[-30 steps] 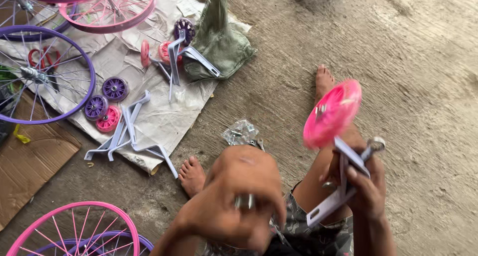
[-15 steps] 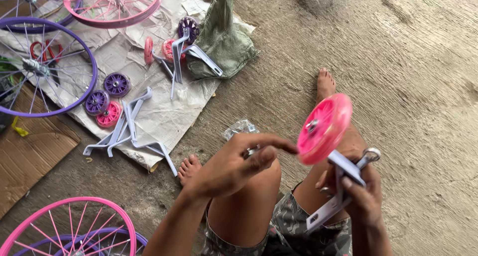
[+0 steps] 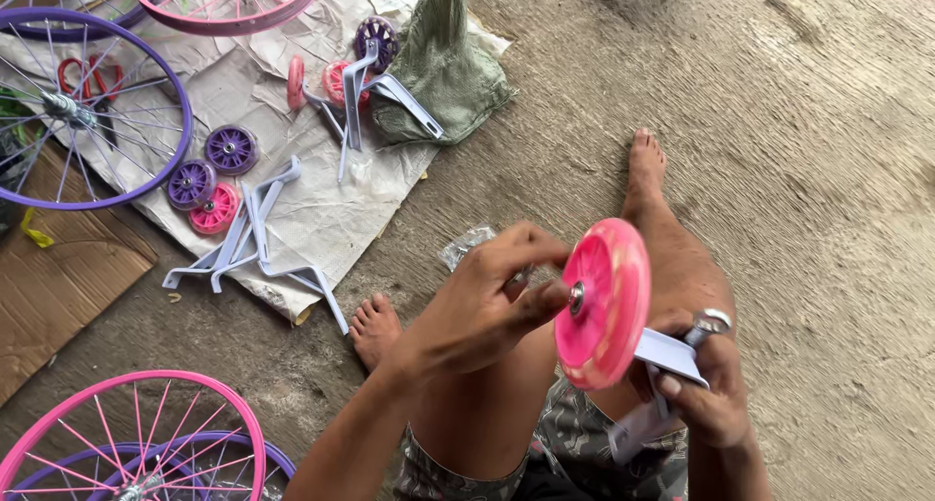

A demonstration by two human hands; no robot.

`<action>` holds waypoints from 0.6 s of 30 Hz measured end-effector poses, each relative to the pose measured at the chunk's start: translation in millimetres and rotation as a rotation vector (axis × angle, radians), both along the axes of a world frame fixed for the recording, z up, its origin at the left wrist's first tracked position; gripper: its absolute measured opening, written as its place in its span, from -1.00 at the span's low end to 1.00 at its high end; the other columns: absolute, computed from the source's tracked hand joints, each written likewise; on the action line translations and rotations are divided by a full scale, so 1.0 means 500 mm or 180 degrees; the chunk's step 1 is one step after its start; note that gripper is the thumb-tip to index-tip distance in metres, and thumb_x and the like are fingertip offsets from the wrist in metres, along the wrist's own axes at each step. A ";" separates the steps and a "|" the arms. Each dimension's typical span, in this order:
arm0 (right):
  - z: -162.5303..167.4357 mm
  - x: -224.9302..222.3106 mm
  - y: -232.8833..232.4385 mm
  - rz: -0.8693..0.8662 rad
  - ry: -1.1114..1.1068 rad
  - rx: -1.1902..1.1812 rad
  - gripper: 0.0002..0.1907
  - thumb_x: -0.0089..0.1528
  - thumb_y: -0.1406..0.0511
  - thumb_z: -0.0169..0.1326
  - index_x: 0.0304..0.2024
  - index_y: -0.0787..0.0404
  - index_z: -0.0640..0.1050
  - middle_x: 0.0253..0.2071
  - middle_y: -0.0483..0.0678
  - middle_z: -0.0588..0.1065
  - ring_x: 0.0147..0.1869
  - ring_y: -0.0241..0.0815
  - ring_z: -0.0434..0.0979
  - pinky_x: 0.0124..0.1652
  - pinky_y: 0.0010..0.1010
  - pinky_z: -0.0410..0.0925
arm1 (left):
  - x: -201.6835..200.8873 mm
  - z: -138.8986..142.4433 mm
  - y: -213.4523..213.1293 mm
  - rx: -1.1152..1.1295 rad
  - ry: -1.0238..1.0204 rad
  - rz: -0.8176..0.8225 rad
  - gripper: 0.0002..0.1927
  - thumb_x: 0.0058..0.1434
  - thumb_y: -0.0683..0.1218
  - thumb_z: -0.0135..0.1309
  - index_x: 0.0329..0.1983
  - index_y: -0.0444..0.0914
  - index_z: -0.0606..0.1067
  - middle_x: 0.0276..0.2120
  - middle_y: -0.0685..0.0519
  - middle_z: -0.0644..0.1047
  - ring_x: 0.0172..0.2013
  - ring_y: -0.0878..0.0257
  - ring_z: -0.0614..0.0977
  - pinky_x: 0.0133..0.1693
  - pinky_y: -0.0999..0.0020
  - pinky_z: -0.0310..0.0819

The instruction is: The person sits on the ground assembling training wheels for a child's bicycle. They hold a purple training wheel against a white metal bracket, thread bolts by hand, and tighten them with combination wrenches, then repeat the process fitting a pink training wheel to a second bracket and fitting a wheel onto the bracket axle.

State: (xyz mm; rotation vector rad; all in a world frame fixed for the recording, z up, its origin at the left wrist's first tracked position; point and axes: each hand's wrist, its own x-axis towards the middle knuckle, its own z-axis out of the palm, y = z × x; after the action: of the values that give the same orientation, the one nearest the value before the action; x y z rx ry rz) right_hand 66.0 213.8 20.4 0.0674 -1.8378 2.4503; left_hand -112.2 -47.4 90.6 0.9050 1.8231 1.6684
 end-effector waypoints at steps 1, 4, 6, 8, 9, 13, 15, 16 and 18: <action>0.015 -0.004 -0.010 -0.0368 0.0018 0.0297 -0.59 0.23 0.35 0.16 0.03 0.55 0.45 -0.34 0.06 0.48 -0.35 -0.20 0.53 -0.38 -0.44 0.40 | 0.004 0.008 -0.013 0.0079 -0.0123 -0.0217 -0.01 0.20 0.70 -0.32 0.03 -0.21 0.56 -0.15 0.05 0.54 -0.25 0.30 0.52 -0.25 0.34 0.42; 0.045 -0.038 -0.026 -0.1164 -0.0027 0.0854 -0.61 0.28 0.38 0.12 0.09 0.50 0.42 -0.30 0.04 0.47 -0.27 -0.21 0.50 -0.22 -0.36 0.45 | 0.013 0.043 -0.072 0.0597 -0.0709 -0.1079 -0.15 0.22 0.63 -0.15 -0.40 -0.20 0.62 -0.34 0.02 0.56 -0.19 0.25 0.60 0.01 0.31 0.45; 0.053 -0.068 -0.029 -0.1366 -0.0198 0.0724 -0.65 0.31 0.39 0.10 0.10 0.47 0.41 -0.29 0.02 0.45 -0.25 -0.23 0.49 -0.06 -0.22 0.57 | 0.028 0.057 -0.128 0.1132 -0.0316 -0.0663 -0.26 0.37 0.55 -0.15 -0.24 -0.19 0.56 -0.22 0.01 0.52 -0.08 0.18 0.57 0.15 0.25 0.37; 0.053 -0.086 -0.041 -0.1467 -0.0202 0.0713 -0.68 0.32 0.38 0.08 0.08 0.46 0.43 -0.32 0.02 0.47 -0.28 -0.21 0.50 -0.11 -0.17 0.57 | 0.055 0.039 -0.167 0.1079 0.0396 0.0256 -0.33 0.40 0.48 -0.11 -0.19 -0.19 0.55 -0.26 0.05 0.50 -0.18 0.20 0.52 0.07 0.24 0.33; 0.047 -0.095 -0.049 -0.1453 -0.0235 0.0704 -0.69 0.32 0.38 0.07 0.07 0.45 0.44 -0.33 0.03 0.48 -0.30 -0.20 0.51 -0.13 -0.14 0.58 | 0.074 0.017 -0.182 0.0692 0.0792 0.0966 -0.36 0.35 0.45 -0.07 -0.21 -0.20 0.57 -0.37 0.08 0.48 -0.32 0.24 0.48 -0.07 0.27 0.33; -0.010 -0.136 -0.098 -0.1187 -0.0841 0.0438 -0.64 0.28 0.37 0.07 0.10 0.42 0.43 -0.27 -0.02 0.47 -0.24 -0.23 0.51 -0.13 -0.16 0.56 | 0.204 -0.113 -0.218 0.0192 0.0892 0.2396 -0.47 0.32 0.30 0.06 -0.14 -0.27 0.56 -0.51 0.09 0.46 -0.56 0.30 0.41 -0.39 0.35 0.36; -0.055 -0.167 -0.123 -0.0948 -0.1336 0.0395 -0.65 0.27 0.35 0.07 0.07 0.41 0.42 -0.27 -0.04 0.47 -0.24 -0.24 0.53 -0.16 -0.18 0.57 | 0.272 -0.168 -0.258 -0.0125 0.0801 0.2372 -0.65 0.29 0.12 0.13 -0.12 -0.25 0.62 -0.54 0.12 0.50 -0.56 0.36 0.47 -0.47 0.41 0.35; -0.080 -0.183 -0.140 -0.0867 -0.1606 0.0252 -0.64 0.27 0.33 0.08 0.07 0.40 0.43 -0.29 -0.05 0.47 -0.26 -0.25 0.53 -0.18 -0.20 0.56 | 0.296 -0.188 -0.289 -0.0356 0.0803 0.2213 -0.74 0.34 0.02 0.12 -0.06 -0.22 0.66 -0.53 0.16 0.51 -0.53 0.41 0.53 -0.44 0.46 0.44; -0.136 -0.227 -0.178 -0.0690 -0.2138 -0.0012 -0.62 0.26 0.30 0.11 0.08 0.37 0.45 -0.32 -0.07 0.48 -0.30 -0.26 0.54 -0.22 -0.23 0.55 | 0.333 -0.216 -0.318 -0.0164 0.0481 0.2749 -0.76 0.30 -0.06 0.08 -0.03 -0.26 0.56 -0.48 0.14 0.55 -0.49 0.42 0.54 -0.41 0.48 0.45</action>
State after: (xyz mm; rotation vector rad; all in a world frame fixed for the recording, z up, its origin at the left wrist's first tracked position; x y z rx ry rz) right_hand -47.3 124.5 -47.5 -1.0104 -1.9027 2.4908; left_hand 54.3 -206.4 -17.5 0.1957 2.5629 2.0368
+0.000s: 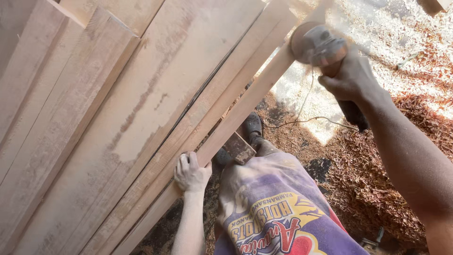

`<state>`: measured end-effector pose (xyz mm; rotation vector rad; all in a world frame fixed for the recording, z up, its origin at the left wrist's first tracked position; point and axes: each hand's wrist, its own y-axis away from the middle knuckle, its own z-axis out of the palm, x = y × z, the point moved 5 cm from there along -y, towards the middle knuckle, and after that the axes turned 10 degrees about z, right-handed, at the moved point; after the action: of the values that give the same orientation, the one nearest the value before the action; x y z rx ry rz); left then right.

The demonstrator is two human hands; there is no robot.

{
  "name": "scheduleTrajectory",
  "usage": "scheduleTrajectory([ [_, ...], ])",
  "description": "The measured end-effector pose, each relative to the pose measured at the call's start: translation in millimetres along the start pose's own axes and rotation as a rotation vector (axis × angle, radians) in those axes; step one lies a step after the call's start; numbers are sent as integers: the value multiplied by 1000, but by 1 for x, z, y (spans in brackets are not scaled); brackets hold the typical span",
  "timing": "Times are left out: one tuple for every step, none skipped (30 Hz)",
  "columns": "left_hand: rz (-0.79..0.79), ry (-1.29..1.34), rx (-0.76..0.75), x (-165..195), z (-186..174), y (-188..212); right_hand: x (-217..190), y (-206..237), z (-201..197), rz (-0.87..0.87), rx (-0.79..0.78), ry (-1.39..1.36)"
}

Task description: The person uses an angle grinder with a sanding disc to sand the surfaces of several wooden planks. They move the tool along the length of each plank, flip pieces to sand different sides, and reposition the planks on the workbench as they work.

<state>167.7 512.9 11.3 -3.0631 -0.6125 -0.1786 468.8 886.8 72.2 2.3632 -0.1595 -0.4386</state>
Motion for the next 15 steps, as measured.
scheduleTrajectory([
  [-1,-2,3,-1,3,1,4,-11,-10,50,16,1],
  [-3,-11,17,-4,5,3,6,-21,-13,101,31,-3],
  [1,-17,30,-5,8,4,7,-30,-17,66,49,-34],
  [5,-20,41,-5,9,4,9,-36,-21,34,66,-63],
  [7,-15,32,-5,11,5,10,-44,-25,-4,84,-91],
  [9,-12,27,-5,12,5,9,-52,-30,-15,112,-88],
  [11,-11,22,-5,13,5,9,-59,-33,-28,139,-88],
  [12,-19,21,-4,13,6,8,-65,-37,-41,168,-89],
  [13,-26,21,-4,12,6,6,-69,-38,-51,177,-107],
  [17,-32,18,-3,12,6,4,-71,-40,-59,186,-125],
  [13,-30,5,-3,12,7,2,-70,-40,-63,197,-143],
  [8,-27,-4,-3,13,7,1,-66,-35,-41,170,-167],
  [0,-23,-10,-4,13,6,-2,-59,-27,-22,145,-190],
  [-2,-18,-8,-4,13,6,-4,-49,-16,0,113,-209],
  [-6,-15,-11,-3,13,8,-5,-35,0,31,38,-177],
])
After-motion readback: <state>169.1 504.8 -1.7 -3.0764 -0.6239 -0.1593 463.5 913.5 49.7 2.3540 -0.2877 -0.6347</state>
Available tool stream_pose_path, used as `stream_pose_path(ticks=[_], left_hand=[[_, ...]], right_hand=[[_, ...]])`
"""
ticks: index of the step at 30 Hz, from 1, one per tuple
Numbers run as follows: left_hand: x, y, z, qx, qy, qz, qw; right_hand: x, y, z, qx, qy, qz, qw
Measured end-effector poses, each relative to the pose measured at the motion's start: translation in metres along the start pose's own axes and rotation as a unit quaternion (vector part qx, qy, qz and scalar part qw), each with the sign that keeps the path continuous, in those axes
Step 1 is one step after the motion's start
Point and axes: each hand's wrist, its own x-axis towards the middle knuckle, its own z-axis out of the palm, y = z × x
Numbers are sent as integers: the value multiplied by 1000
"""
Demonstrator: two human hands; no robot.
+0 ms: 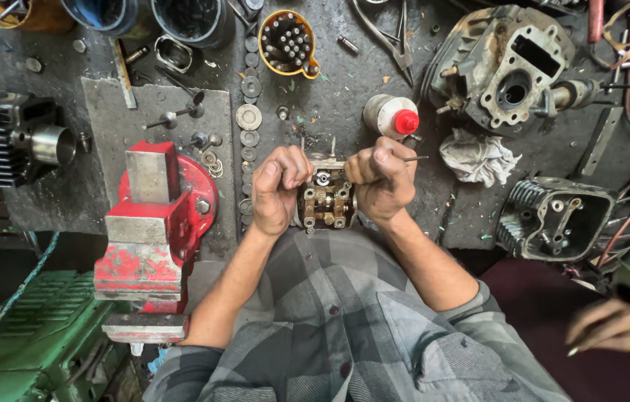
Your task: The person disassembles a small engine cylinder head at a cluttered workbench. They hold a punch against a valve component and strike it with a hammer to drive parts out, then pick apart and reposition the head, using a screwdriver to work on the valve assembly by hand.
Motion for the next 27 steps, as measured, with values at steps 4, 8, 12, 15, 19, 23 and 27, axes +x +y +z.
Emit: stream_pose_path(ticks=[4,8,12,15,19,23,27], left_hand=[[0,0,1,3,2,-5,1000],[1,2,2,24,-8,-7,1000],[1,4,3,26,-12,-5,1000],[2,4,4,22,-7,-8,1000],[1,2,2,35,-5,-9,999],[0,-3,0,50,-5,-1,999],[0,-11,-2,50,12,44,998]], right_hand=[[1,0,-1,3,-3,5,1000],[2,-1,-3,2,-11,5,1000],[4,0,-4,10,-11,9,1000],[5,0,-2,13,-4,11,1000],[4,-1,2,6,7,13,1000],[4,-2,3,-5,17,8,1000],[7,0,2,-3,33,11,999]])
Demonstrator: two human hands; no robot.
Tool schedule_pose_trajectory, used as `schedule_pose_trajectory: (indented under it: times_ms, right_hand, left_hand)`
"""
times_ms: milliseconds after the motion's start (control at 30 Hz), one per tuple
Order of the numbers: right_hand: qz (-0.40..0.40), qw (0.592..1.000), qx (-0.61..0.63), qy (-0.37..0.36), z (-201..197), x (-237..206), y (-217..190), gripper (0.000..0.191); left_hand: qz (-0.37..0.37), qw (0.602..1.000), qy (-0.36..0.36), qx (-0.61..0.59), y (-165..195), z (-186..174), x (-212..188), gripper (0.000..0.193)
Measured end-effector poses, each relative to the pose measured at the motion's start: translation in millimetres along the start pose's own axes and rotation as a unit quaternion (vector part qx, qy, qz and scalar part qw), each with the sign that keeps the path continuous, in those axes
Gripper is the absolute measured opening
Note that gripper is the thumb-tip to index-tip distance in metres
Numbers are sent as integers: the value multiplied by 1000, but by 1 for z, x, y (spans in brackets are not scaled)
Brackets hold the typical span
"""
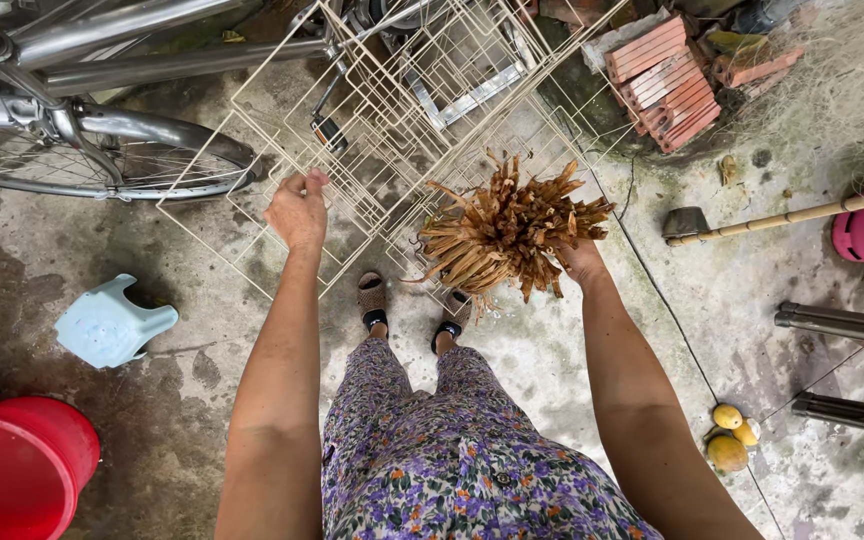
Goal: The person washes bundles of dried tobacco leaves in a red basin of water, rubbing and swishing the leaves, then wrings out a bundle and carries it to a wire rack, hanging it up to dry.
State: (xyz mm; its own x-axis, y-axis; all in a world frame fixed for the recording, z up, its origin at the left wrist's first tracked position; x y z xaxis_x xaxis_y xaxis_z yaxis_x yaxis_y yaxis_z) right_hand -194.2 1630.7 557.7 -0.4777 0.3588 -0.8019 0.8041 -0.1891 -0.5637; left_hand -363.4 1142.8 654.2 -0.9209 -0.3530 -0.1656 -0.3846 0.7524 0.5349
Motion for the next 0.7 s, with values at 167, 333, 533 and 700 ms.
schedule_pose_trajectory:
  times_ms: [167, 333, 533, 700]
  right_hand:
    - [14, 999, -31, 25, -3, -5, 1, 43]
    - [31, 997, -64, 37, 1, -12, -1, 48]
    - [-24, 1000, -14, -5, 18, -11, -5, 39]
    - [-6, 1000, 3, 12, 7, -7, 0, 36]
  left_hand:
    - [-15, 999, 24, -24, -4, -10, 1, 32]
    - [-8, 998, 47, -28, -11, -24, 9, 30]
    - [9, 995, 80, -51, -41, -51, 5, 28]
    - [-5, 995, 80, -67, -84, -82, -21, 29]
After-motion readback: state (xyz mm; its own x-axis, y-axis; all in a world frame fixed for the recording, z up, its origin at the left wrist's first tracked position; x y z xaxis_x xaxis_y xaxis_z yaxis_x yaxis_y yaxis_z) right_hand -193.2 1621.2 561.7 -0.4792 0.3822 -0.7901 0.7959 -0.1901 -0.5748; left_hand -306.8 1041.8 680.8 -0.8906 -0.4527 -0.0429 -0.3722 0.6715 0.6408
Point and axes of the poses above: each hand's wrist, its own x-axis towards the middle knuckle, its own z-axis out of the palm, y = z × x, the point moved 10 cm from there along x, towards the middle knuckle, and after that the axes turned 11 degrees about x, right-handed, at the moved point
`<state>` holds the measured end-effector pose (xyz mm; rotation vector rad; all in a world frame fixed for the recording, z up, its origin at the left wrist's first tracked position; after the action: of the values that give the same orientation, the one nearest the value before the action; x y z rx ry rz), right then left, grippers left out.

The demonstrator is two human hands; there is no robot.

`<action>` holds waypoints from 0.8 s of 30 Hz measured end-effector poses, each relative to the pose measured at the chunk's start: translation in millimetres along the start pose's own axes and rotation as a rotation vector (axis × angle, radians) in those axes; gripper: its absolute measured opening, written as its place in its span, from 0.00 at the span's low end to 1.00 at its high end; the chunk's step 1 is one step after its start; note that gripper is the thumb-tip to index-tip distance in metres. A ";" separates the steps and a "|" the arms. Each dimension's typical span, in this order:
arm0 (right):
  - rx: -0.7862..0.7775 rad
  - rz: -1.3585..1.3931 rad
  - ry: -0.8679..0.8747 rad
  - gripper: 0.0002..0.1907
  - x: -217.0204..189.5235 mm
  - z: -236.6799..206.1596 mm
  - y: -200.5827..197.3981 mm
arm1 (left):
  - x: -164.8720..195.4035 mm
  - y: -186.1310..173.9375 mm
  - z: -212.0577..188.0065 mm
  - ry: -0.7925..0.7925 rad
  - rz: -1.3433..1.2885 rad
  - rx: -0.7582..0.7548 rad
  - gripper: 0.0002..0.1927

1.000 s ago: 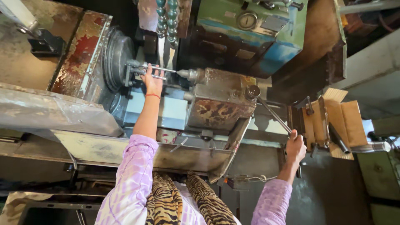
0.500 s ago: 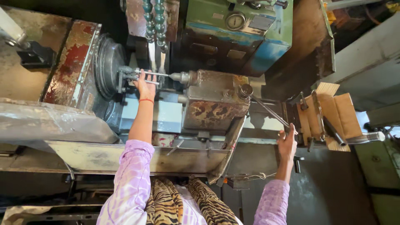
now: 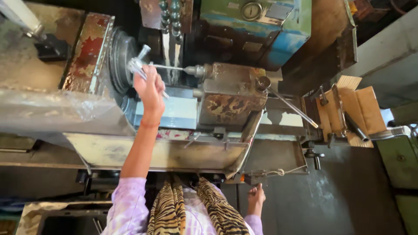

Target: The person repeatedly picks up metal rods from a tray, inserts them into a grinding machine, and removes them after processing. The person places the processed rods into a green crate and continues the cycle with additional rods from the tray.

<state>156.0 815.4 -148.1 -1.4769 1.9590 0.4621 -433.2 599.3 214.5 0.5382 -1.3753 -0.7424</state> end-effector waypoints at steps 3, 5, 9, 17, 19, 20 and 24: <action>-0.034 0.000 0.016 0.15 -9.5 -12.3 4.0 | 37.3 -12.8 -63.2 0.011 0.399 -0.135 0.16; -0.049 -0.006 0.014 0.13 -15.1 -16.2 0.9 | 37.4 -25.4 -95.4 -0.106 0.590 -0.161 0.16; -0.066 -0.102 -0.223 0.14 -52.0 -39.3 -5.2 | 22.8 -21.7 -160.8 -0.147 0.750 -0.368 0.12; -0.632 -0.269 -0.651 0.15 -61.2 -206.1 94.6 | -41.9 -51.3 -252.9 -0.358 0.570 -0.257 0.15; -0.990 -0.161 -0.496 0.18 -30.9 -256.2 126.2 | -61.2 -65.3 -264.1 -0.387 0.563 -0.172 0.18; -1.125 -0.141 -0.403 0.19 -19.6 -275.0 136.6 | -67.9 -70.1 -269.1 -0.382 0.545 -0.138 0.19; -1.122 -0.245 -0.576 0.18 -24.2 -298.2 147.7 | -82.5 -68.8 -285.7 -0.346 0.486 -0.053 0.19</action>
<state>-61.6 694.5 74.0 -1.8453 1.0025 1.8212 -164.4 591.7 70.0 0.0192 -1.7161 -0.4820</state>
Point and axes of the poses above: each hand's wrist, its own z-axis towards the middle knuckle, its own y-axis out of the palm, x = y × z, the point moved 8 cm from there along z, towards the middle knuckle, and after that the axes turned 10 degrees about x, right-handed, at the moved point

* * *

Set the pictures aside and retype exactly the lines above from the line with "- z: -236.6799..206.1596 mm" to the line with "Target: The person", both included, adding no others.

  - z: -236.6799..206.1596 mm
  - y: -200.5827..197.3981 mm
arm1 (left):
  - x: -164.8720..195.4035 mm
  - y: -186.1310..173.9375 mm
  - z: -212.0577..188.0065 mm
  - ry: -0.7925..0.7925 rad
  - rz: -1.3433..1.2885 rad
  - rx: -0.7582..0.7548 rad
  - gripper: 0.0002..0.1927

1.000 s ago: 
0.500 s ago: 
now: 

Target: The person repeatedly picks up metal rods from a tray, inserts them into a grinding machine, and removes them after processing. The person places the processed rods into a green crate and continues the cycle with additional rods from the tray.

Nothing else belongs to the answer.